So, there’s this bloke called Epictetus.
The fact that he lived around 2000 years ago seems to make no difference as to how relevant and astute his words are today. His philosophies have an uncanny contemporary relevance to today’s 21st century world and the multifaceted, high speed, ever-changing realm we operate in as leaders.
I’ve got this little book of his writings that I take with me everywhere.
And whenever I have a few moments to spare – whether its on board an aircraft, waiting in airports, or in between meetings; his words always seem to deliver just the right message at just the right time.
I am regularly surprised at the enduring appeal of ancient wisdom in all its forms. Greek mythology, the work of Socrates, The Art of War, and native indigenous wisdom as it pertains to our relationship with nature – these are just a few examples of the profound foresight and intelligence of our predecessors who happened to document their thoughts, all those years ago.

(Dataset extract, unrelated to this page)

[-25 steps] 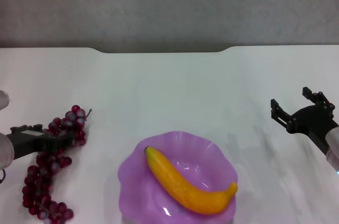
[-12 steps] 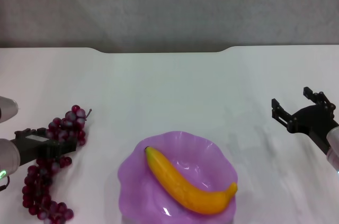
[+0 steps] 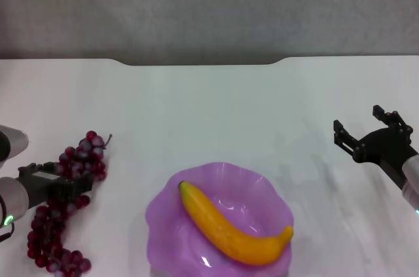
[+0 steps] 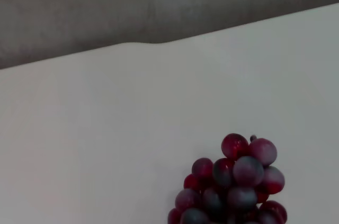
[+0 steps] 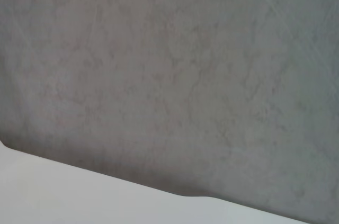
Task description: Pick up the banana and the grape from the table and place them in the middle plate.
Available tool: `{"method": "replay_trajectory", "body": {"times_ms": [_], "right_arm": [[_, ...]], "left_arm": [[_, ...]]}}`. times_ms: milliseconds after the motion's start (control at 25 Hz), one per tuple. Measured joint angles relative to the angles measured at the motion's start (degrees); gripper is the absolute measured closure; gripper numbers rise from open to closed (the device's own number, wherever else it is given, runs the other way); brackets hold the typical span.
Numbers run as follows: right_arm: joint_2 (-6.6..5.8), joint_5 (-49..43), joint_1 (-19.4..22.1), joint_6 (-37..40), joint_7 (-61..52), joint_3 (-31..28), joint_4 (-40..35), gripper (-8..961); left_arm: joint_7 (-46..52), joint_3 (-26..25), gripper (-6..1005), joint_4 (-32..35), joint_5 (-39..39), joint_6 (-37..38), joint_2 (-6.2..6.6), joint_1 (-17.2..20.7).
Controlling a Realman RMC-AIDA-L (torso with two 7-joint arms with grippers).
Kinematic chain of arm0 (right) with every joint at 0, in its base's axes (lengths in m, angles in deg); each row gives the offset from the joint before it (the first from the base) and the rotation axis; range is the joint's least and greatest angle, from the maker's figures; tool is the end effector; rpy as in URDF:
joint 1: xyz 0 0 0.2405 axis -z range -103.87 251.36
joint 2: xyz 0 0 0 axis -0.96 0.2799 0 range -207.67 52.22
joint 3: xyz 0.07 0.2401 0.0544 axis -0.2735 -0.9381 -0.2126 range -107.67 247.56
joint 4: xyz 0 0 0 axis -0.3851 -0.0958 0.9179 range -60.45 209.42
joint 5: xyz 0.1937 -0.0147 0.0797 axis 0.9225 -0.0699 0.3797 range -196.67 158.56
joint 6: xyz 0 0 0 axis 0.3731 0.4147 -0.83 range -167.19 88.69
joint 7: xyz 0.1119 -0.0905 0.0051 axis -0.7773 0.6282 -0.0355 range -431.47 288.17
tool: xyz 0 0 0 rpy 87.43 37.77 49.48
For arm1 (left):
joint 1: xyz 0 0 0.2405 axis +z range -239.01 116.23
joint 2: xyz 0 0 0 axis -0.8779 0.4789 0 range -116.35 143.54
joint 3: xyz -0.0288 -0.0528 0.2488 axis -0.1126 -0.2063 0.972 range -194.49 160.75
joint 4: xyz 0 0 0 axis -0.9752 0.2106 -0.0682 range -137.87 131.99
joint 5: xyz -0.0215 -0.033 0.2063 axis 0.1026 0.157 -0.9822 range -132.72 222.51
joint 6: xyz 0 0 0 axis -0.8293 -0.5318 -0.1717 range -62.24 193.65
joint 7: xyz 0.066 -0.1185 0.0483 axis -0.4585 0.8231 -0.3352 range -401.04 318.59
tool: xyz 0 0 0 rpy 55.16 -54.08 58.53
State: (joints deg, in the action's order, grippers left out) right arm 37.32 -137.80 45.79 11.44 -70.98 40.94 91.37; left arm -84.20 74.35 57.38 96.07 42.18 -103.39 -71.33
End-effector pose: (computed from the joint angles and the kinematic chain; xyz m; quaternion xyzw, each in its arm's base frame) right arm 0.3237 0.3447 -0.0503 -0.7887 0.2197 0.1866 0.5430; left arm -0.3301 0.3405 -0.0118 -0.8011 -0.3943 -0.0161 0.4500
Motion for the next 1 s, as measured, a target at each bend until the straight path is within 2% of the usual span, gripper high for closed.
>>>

So today’s blog is a nod to this amazing dude Epictetus – and an opportunity to share with you some of his infinite wisdom.
A few interesting facts…
- This influential stoic was born a slave about AD55 in the eastern outreaches of the Roman Empire.
- Epictetus was sent to study with the famous Stoic teacher, Musonious Rufus. Epictetus so impressed Rufus with his superior intellectual talent that he became Rufus’ most acclaimed student and was eventually freed from slavery.
- He taught Marcus Aurelius Antoninus, who eventually became the ruler of the Roman Empire.
- His most famous work is The Discourses – a series of four books transcribed by his most famous student, Arrian.
Here are ten of my favourite quotes from Epictetus:
“It’s not what happens to you, but how you react to it that matters.”
“If anyone tells you that a certain person speaks ill of you, do not make excuses about what is said of you but answer, “He was ignorant of my other faults, else he would not have mentioned these alone.”
“There is only one way to happiness and that is to cease worrying about things which are beyond our power or our will. ”
“Don’t explain your philosophy. Embody it.”
“First say to yourself what you would be;
and then do what you have to do.”
“Don’t just say you have read books. Show that through them you have learned to think better, to be a more discriminating and reflective person. Books are the training weights of the mind. They are very helpful, but it would be a bad mistake to suppose that one has made progress simply by having internalized their contents.”
“Man is not worried by real problems so much as by his imagined anxieties about real problems.”
“The key is to keep company only with people who uplift you, whose presence calls forth your best.”
“If you want to improve, be content to be thought foolish and stupid.”
“Other people’s views and troubles can be contagious. Don’t sabotage yourself by unwittingly adopting negative, unproductive attitudes through your associations with others.”